Need explanation on internal working of read_table method in pyarrow.parquet

Question

I stored all the required parquet tables in a Hadoop Filesystem, and all these files have a unique path for identification. These paths are pushed into a RabbitMQ queue as a JSON and is consumed by the consumer (in CherryPy) for processing. After successful consumption, the first path is sent for reading and the following paths will be read once the preceding read processes are done. Now to read a specific table I am using the following line of code,

data_table = parquet.read_table(path_to_the_file)
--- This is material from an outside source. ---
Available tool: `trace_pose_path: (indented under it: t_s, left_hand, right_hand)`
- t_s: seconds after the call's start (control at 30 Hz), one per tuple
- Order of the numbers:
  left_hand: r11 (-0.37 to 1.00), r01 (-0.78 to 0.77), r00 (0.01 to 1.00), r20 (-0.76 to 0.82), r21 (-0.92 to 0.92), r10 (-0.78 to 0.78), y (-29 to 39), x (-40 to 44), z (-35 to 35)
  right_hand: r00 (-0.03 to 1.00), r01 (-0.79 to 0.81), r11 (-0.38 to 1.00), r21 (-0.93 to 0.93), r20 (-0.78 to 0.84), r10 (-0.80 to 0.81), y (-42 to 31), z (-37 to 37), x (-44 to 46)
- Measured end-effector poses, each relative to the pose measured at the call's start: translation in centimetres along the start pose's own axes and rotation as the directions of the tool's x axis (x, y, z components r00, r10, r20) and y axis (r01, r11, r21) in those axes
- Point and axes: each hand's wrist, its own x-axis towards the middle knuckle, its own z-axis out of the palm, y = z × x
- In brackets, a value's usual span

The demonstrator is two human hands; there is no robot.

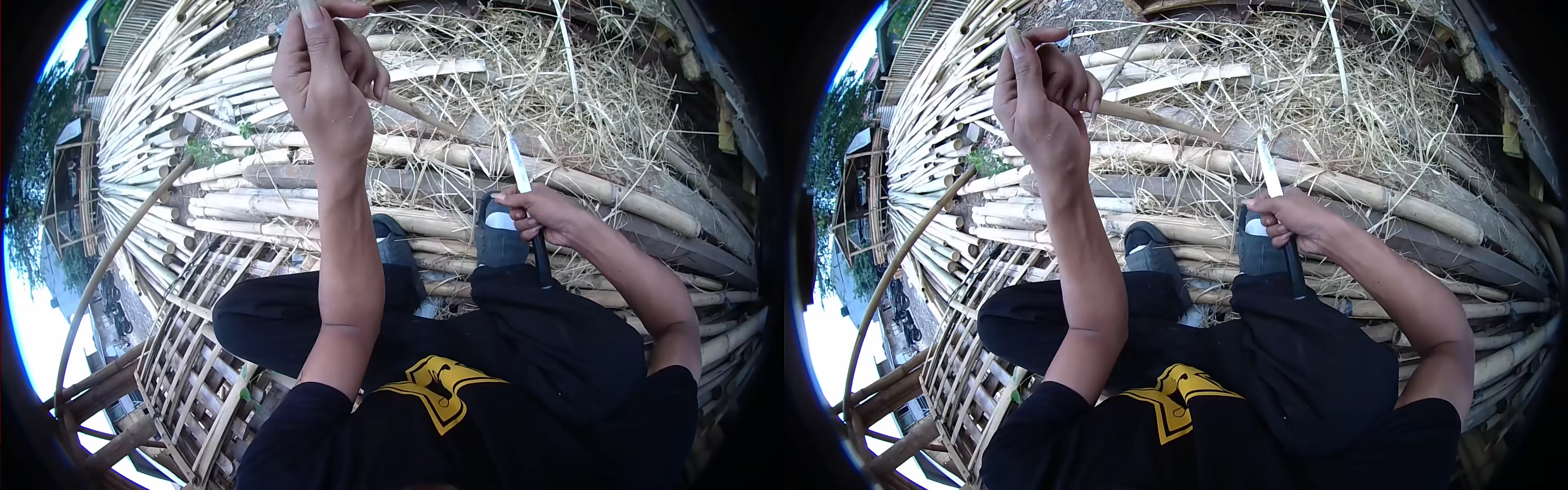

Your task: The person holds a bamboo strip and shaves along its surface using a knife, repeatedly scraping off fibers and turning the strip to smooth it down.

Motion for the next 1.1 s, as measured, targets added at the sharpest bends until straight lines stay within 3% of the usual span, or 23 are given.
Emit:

Let's say I have five read tasks in the message. The first read process is being carried out and gets read successfully and now before the other reading tasks are yet to be performed I just manually stopped my server. This stop would not send a message execution successful acknowledgement to the queue as there are a four remaining read processes. Once I restart the server, the whole consumption and reading processes starts from the initial stage. And now when the read_table method is called upon the first path, it gets stuck totally.

Digging up inside the work flow of read_table method, I found out where it actually gets stuck. But further explanations of this method for reading a file inside a hadoop filesystem is required.

path = 'hdfs://173.21.3.116:9000/tempDir/test_dataset.parquet' 
data_table = parquet.read_table(path)

Can somebody please give me a picture of the internal implementation that happens after calling this method? So that I could find where the issue is actually occurred and a solution to it.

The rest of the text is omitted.